My brother, James, and his wife, Kathy, flew in from California over Labor Day weekend. During their stay, I introduced them to the village’s newest nightspot, the White Water Pub on South Willow Street. After ordering cocktails, we sat at an outdoors table happily basking in the glow of the full moon. Our evening reverie was cut short when a nauseating skunk smell suddenly fouled the fresh night air. We scurried into the indoor bar-room to escape the stench.
Nuisance wildlife
Will the village ever prevail over the nuisance wildlife that constantly debases our quality of life? It’s a question which village officials have long avoided but one which they have finally begun to address.
Village trapper considered
On Aug. 20, Second Street resident Jim Spadafore publicly urged village trustees to hire a trapper dedicated solely to the village. The homeowner had contacted the town of Salina’s animal-nuisance wildlife trapper who was “overwhelmed” by the extent of the skunk problem across the town.
“I think it’s time for the village of Liverpool to hire their own trapper before a wild animal with rabies attacks a child or a pet,” Spadafore implored.
Mayor Gary White told Spadafore that — early next year when trustees formulate the village’s 2013-14 budget — they would seriously consider hiring a trapper specifically to service village residents.
Rabies or distemper?
Spadafore’s not the only villager with such concerns. His neighbor, Christina Fadden Fitch, worries as much about distemper as she does about rabies. Her family endured a frightening encounter with a skunk behaving oddly during daylight hours near their home on Hiawatha Trail.
“We had an ill skunk in our neighborhood last summer,” Fitch recently wrote in a letter to Mayor White. “My neighbor, John Parker, alerted me he’d seen a skunk about 5 p.m. one day out in daylight which is very odd. The next day [my daughter] Shannon took our dog out in the backyard and the skunk was right there acting strangely — circling and rolling over. Thankfully — since our dog rushed at it but didn’t reach it — the skunk didn’t react at all. The skunk moved on, but when I got home around 5:30 eventually both I and my neighbor, Sandy Parker, saw it, and I was able to observe its behavior more.”
Fitch did some research and found reports of skunks in Michigan believed to be suffering from distemper, a highly contagious and deadly disease. In 2008, more than five dozen skunks are believed to have succumbed to canine distemper in Shasta County in Northern California.
It’s bad enough having a pet sprayed by a skunk, but having a pet contract distemper or rabies can jeopardize its very life.
Carcasses need testing
Canine distemper primarily causes inflammation in an animal’s nervous and respiratory systems. While the virus poses no threat to human health, dog owners should vaccinate their dogs against distemper and keep them away from wild animals.

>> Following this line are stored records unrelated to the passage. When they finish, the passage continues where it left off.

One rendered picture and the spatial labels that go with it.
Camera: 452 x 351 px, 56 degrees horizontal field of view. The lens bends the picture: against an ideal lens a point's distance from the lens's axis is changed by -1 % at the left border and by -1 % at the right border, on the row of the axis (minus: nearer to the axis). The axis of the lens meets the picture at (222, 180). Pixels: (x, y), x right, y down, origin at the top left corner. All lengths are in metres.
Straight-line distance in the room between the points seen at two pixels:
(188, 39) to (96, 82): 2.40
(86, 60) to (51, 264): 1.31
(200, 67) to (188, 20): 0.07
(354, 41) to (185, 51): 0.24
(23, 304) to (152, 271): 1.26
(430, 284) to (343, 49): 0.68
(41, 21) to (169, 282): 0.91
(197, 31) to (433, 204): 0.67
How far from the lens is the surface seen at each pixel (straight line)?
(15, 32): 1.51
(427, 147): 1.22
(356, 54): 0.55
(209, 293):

When Fitch determined that the skunk circling around her yard was likely suffering from distemper, she called town of Salina animal control. “Then the police came,” Fitch reported, “although by time they arrived we didn’t know where the skunk was anymore. It had headed down the street toward the woods. The officer was prepared to shoot it, but that wasn’t necessary. We believe it went off and died.”

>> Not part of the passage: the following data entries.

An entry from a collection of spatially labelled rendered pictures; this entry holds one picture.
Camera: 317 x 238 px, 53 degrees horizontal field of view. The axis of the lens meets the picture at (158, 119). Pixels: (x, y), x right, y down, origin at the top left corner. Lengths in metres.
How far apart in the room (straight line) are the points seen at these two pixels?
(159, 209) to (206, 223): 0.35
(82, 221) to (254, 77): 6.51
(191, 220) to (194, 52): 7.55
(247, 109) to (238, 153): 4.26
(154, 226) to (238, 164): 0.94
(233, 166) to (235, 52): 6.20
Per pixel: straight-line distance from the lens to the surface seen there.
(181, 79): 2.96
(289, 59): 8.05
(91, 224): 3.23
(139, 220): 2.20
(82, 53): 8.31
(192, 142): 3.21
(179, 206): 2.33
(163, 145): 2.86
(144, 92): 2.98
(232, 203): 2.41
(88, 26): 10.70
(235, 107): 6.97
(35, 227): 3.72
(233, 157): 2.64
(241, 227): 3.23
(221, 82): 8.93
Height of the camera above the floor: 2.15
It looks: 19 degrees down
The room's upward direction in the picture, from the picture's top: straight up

A few months before the incident on Hiawatha Trail, Liverpool Police officers shot and killed two skunks which had been behaving strangely in village yards in broad daylight. The mayor said efforts to have the carcasses tested by county or state health officials proved fruitless. Taxpayers deserve better, but that’s another story…
Because distemper is so highly contagious, Fitch surmised that the virus may be spreading through the village’s ever-growing skunk population. Until county or state health and wildlife officials show more interest in this problem, residents will be left to their suspicions and speculations. Meanwhile, the repulsive animal aroma continues chasing villagers indoors every summer.